Personal information
- Date of birth: 15 September 2001 (age 23)
- Place of birth: Papeete, Tahiti
- Position(s): Forward

Team information
- Current team: Fleury
- Number: 3

Youth career
- Paris FC
- 2019–2020: Fleury

Senior career*
- Years: Team / Apps / (Gls)
- 2020–: Fleury / 7 / (0)

International career
- Tahiti / 3 / (1)

= Vaihei Samin =

Tahitian footballer (born 2001)

Vaihei Samin (born 15 September 2001) is a Tahitian footballer who plays as a forward for the Tahiti women's national team.

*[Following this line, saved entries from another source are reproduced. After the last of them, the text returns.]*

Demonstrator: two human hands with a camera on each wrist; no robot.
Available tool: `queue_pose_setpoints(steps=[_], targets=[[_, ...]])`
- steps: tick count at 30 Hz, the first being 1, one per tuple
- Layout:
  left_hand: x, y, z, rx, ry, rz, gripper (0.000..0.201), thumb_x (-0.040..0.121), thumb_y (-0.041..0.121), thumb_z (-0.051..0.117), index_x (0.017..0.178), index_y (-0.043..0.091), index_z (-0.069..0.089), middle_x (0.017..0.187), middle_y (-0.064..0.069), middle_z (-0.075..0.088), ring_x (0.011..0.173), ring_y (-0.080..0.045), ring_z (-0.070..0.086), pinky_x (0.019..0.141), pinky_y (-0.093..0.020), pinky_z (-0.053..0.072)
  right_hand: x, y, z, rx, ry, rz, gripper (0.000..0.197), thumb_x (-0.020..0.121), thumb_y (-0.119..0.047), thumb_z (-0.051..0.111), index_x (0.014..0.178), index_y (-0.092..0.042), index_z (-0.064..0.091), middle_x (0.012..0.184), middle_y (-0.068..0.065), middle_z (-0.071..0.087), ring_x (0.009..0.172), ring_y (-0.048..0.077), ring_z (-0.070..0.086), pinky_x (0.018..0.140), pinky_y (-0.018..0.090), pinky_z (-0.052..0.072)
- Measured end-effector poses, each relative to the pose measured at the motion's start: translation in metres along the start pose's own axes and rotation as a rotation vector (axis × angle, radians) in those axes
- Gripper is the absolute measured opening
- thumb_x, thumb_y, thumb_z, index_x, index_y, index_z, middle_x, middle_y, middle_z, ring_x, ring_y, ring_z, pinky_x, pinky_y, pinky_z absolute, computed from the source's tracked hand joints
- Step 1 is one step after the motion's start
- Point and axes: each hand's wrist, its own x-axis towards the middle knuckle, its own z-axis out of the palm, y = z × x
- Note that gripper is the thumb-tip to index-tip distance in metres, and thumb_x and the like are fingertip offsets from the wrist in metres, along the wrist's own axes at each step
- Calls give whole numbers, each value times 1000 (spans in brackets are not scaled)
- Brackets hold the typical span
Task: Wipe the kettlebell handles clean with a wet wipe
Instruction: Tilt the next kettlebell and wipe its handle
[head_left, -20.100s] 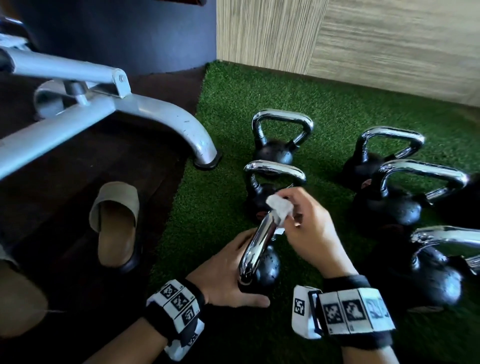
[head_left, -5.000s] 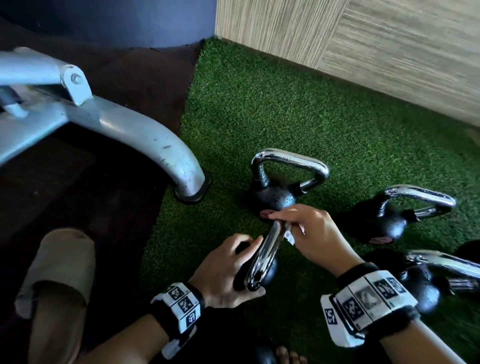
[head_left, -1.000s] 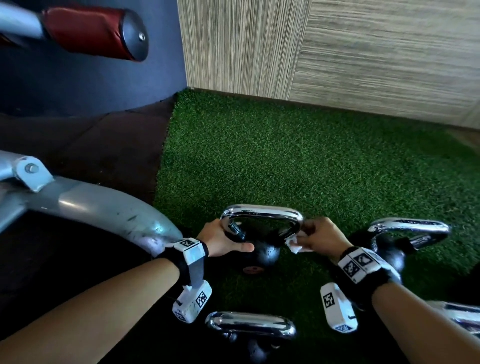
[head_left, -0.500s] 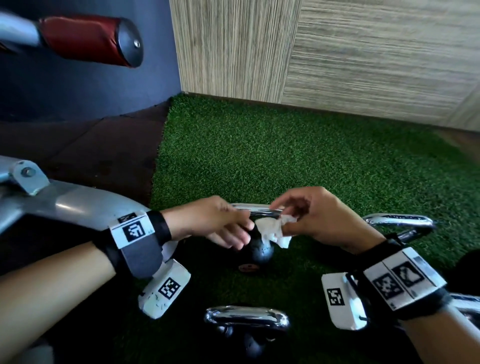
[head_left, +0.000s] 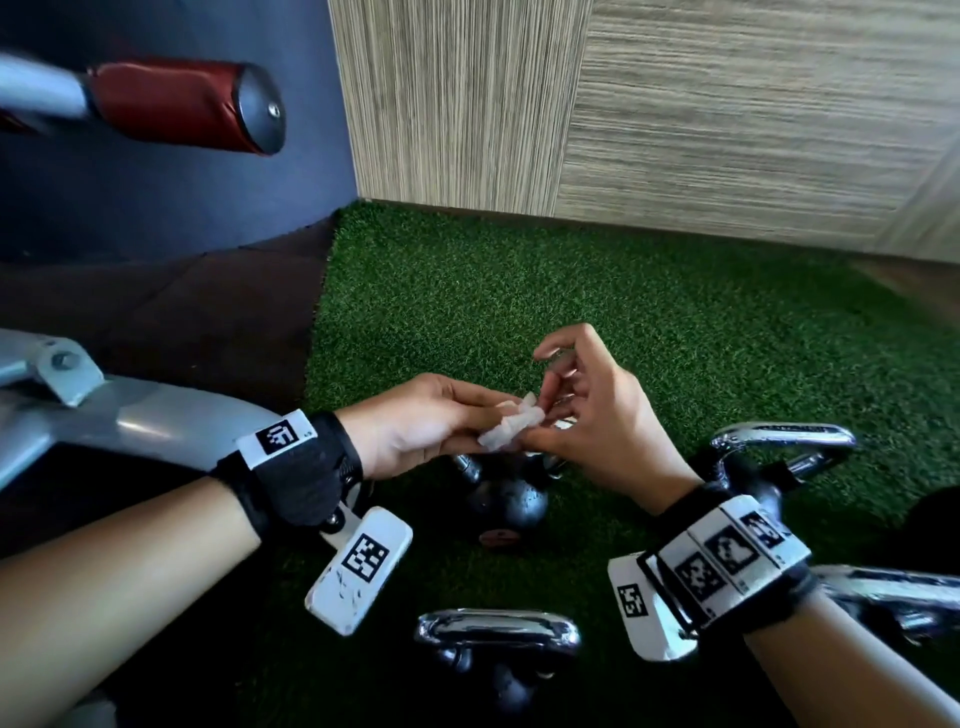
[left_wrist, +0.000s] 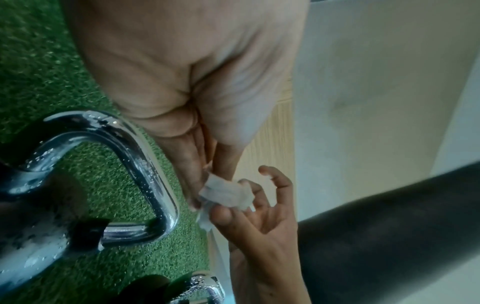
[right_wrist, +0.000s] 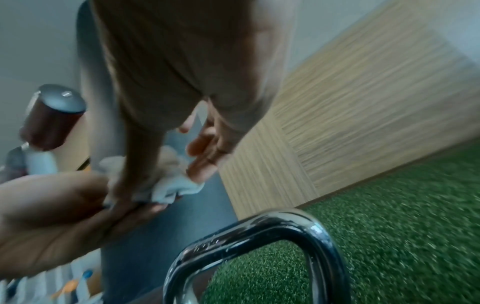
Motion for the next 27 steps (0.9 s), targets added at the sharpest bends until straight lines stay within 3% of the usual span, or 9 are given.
queue_pose_setpoints(steps=[3,6,11,15,17,19,22,24,27], targets=[[4,0,-8,386,195,246,27,89,21,78,116,18,77,112,2,78,97,-3,74,92,-19,56,1,35,-18,64,-128,203,91,51,-26,101,122,-38,45,113,-4,63,98,15,67,76,34,60],[7,-7,-13,857,428,523,28,88,27,80,116,26,78,113,13,77,94,5,72,86,-11,54,0,102,-19,48,-47,483,77,53,-7,97,114,-27,56,106,3,70,96,24,69,75,36,56],[19,-25,-2,1219,388,690,20,92,19,73,111,21,80,96,0,81,58,-2,63,59,-16,54,-11,151,18,182,-218,683,46,64,7,90,101,-13,71,78,2,75,58,8,65,48,21,49],[26,-27,10,1594,290,655,6,93,12,61,95,18,63,67,-4,63,57,-22,63,52,-42,55,-17,167,45,188,-101,640,50,45,-25,102,89,-28,77,80,-3,75,72,8,69,64,20,55],[23,-29,9,1652,217,617,6,94,13,52,97,18,52,67,-3,55,57,-20,59,52,-42,53,-21,180,50,135,-85,607,54,37,-46,97,88,-44,78,85,-6,79,84,10,74,82,30,59],[19,-26,-2,1602,239,643,8,92,12,56,96,17,61,67,-3,61,56,-18,60,53,-40,52,-24,190,52,141,-84,581,62,37,-56,95,95,-48,76,92,-7,80,94,14,76,93,42,59],[15,-22,-21,1360,338,663,21,100,27,60,94,19,79,69,1,71,56,-10,61,53,-29,48,-26,194,52,117,-96,538,67,39,-60,94,101,-43,76,94,-6,80,95,16,76,95,48,58],[12,-28,-22,1452,274,692,28,105,28,49,91,20,72,67,2,64,56,-10,59,52,-30,49,-28,192,50,96,-101,530,68,39,-62,93,102,-43,75,94,-7,80,95,14,76,95,48,58],[11,-43,-30,1355,264,692,18,103,21,57,100,24,74,87,4,77,76,-9,73,70,-27,60,-30,189,49,47,-105,539,68,41,-64,91,104,-46,73,95,-10,79,94,11,75,94,46,58]])
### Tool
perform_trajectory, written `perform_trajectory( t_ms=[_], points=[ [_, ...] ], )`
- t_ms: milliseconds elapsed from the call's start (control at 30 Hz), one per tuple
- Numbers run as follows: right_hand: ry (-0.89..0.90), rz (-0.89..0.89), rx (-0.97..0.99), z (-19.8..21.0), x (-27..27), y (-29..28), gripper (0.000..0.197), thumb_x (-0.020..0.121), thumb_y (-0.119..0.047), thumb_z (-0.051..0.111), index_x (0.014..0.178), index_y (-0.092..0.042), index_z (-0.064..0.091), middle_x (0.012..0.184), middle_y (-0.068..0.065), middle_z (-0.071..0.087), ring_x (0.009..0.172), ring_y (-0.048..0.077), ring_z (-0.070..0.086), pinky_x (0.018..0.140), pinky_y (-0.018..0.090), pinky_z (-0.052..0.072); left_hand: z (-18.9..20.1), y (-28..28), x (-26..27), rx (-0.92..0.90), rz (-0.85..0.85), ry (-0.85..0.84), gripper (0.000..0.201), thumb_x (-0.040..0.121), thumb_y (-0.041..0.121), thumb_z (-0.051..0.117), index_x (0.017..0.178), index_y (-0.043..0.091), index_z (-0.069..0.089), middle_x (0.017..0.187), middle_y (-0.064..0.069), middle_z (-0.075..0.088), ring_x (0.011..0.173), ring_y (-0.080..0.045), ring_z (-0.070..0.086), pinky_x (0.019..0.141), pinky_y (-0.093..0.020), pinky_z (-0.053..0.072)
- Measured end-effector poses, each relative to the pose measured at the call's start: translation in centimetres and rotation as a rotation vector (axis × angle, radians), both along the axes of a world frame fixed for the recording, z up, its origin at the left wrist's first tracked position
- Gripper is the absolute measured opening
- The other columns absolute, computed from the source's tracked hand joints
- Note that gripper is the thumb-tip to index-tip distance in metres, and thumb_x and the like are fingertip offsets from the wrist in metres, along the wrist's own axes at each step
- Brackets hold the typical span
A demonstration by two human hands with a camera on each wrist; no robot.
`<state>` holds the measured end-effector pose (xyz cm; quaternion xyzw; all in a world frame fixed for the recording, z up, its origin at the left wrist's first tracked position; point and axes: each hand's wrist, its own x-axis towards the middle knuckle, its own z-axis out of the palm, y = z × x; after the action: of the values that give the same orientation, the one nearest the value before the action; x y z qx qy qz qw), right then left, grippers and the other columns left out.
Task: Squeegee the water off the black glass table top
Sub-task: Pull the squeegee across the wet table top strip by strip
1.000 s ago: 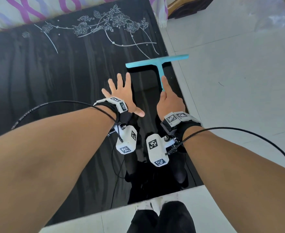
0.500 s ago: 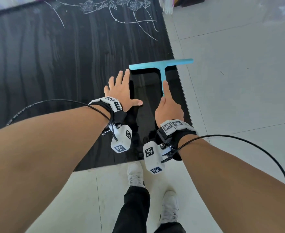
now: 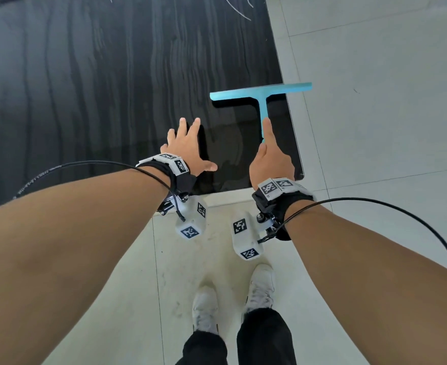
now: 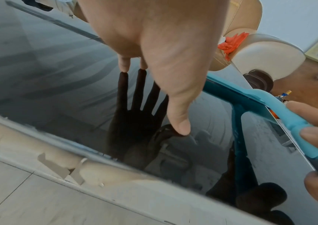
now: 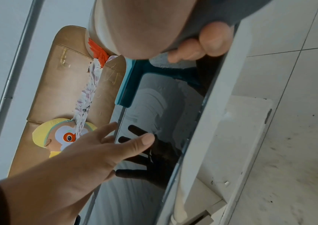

Samin is the daughter of former Tahiti goalkeeper Xavier Samin and the granddaughter of women's football pioneer Leila Marmouyet. She has played football since she was seven years old. In Tahiti she played for A.S. Tefana.

In 2017 she travelled to France to seek selection with a French team, and was recruited by the Tours hope centre. In 2019 she joined Division 1 Féminine team Fleury.

She was selected for the Tahiti women's national team for the 2019 Pacific Games in Apia, Samoa. She declined selection for the 2022 OFC Women's Nations Cup in order to focus on her career in France.